We must hold this trust in our work. Although we cannot practice it today because our world has shut down, it will open up again soon, and our conviction that we do what we love will make us rise again.

Kees van Oostrum, ASC

Last month, I promised you the follow-up column on the Art of Cinematography. I announced it as “In the Doghouse” and started writing the somewhat satirical interpretation of how my monitor tent on set is sometimes considered “the doghouse,” and how our position as cinematographers on set and in postproduction often parallels the life of Snoopy. However, while I was writing that, the world turned upside-down and it seemed superfluous to write about that subject at the moment. Instead, I had people asking me — as well as wondering, myself — if cinematography is still relevant in the current state of the world. Meanwhile, I have seen colleagues disappear in quiet retreat, driven by the unrelenting mandate to isolate. Yes, it’s a human condition; in times like these, we resort to the basics of family and personal well-being, and suffer the result of social isolation and the fear of economic hardship.
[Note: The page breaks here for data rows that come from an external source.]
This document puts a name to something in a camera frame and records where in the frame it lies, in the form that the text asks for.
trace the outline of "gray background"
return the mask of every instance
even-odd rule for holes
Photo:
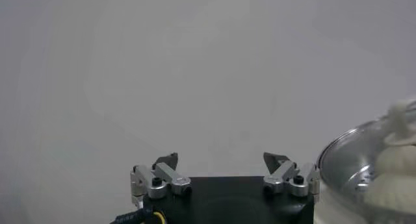
[[[0,0],[0,222],[109,223],[129,170],[315,160],[415,93],[416,0]]]

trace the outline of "metal bracket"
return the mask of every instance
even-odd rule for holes
[[[160,199],[166,195],[166,182],[156,177],[146,166],[135,166],[130,178],[133,197],[147,194],[152,199]]]
[[[155,175],[170,183],[176,195],[186,195],[192,191],[190,178],[181,176],[164,162],[156,164]]]
[[[290,193],[297,197],[305,197],[310,193],[318,201],[319,188],[319,171],[312,163],[303,165],[299,174],[289,181]]]
[[[271,175],[263,178],[264,190],[268,194],[283,192],[285,182],[295,176],[298,170],[296,164],[290,160],[284,161]]]

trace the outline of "cable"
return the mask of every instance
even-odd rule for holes
[[[161,224],[166,224],[166,220],[165,220],[165,218],[164,218],[164,216],[163,216],[162,213],[160,213],[160,212],[154,212],[153,215],[157,216],[160,219]]]

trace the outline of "screw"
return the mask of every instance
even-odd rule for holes
[[[300,175],[297,175],[293,178],[293,182],[295,184],[303,184],[304,183],[304,178]]]
[[[160,185],[162,185],[162,179],[160,177],[154,177],[151,180],[151,185],[152,186],[160,186]]]

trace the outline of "yellow wire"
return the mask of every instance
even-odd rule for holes
[[[162,224],[166,224],[164,216],[160,212],[154,212],[153,215],[157,216],[161,220]]]
However, I could not escape the thought that we have been here before. The Spanish Flu, or the 1918 flu pandemic, began in January of 1918 and lasted three years. 500 million people were infected, making it one of human history’s most deadly disease outbreaks. It is estimated that 17 million to 50 million people died, though the figure may actually be closer to 100 million. 
What is of interest to me is that 1918 also, in a way, marks the beginning of cinematography. During the preceding years, camera operators had predominantly documented the various atrocities of World War I. 


As noted in the book American Cinematographers in the Great War, “The impact of the First World War cannot be fully comprehended by reading statistics about the millions of casualties. These are in the end only figures. Some images tell a far more striking story. After four years of fighting, when on 11 November 1918 the guns fell silent, the frontline area between the English Channel and the Swiss border had changed into a completely devastated landscape. Treeless, scarred by mine craters and endless trenches zigzagging through muddy fields and ruined villages — these relics from the Great War as seen from a bird’s-eye view resembled an horrendous scene from Dante’s Inferno.’


Later, in the year the war ended, there was an influx of fiction silent movies. 1918 is the year we saw films such as D.W. Griffith’s Hearts of the World, Ernst Lubitsch’s Carmen, and Charlie Chaplin’s A Dog’s Life — just to mention a few of the escapist movies, romances and comedies trying to move our thoughts to better, future times. There was a yearning for positivism that, despite the disastrous onslaught of the Spanish Flu, persevered against all odds — like recognizing suffrage, women’s right to vote.


The following year, the American Society of Cinematographers was founded under the motto “Loyalty, Progress and Artistry” — with Loyalty first, following a worldwide trend of revisionism at the time. The ASC founders also changed the title of “cameramen” to “cinematographers” because they wanted recognition as artists. And they supported “progress” to advocate education.


In the past 100 years, we have endured the Second World War, lived through Vietnam and withstood 9/11, and all in all, the world population banded together and came out stronger.


Today we are facing a similar situation. Fear and uncertainty have taken hold of all of us. But we can find solace in history — that the human condition will survive and prevail. And yes, in what we do as individuals, as artists and technicians, we must hold this trust in our work. Although we cannot practice it today because our world has shut down, it will open up again soon, and our conviction that we do what we love will make us rise again. In the meantime, it is important that we stay in touch, communicate, and talk about the past and the future.


I want to prepare for the day when my front door is wide open again so I can let the dog out.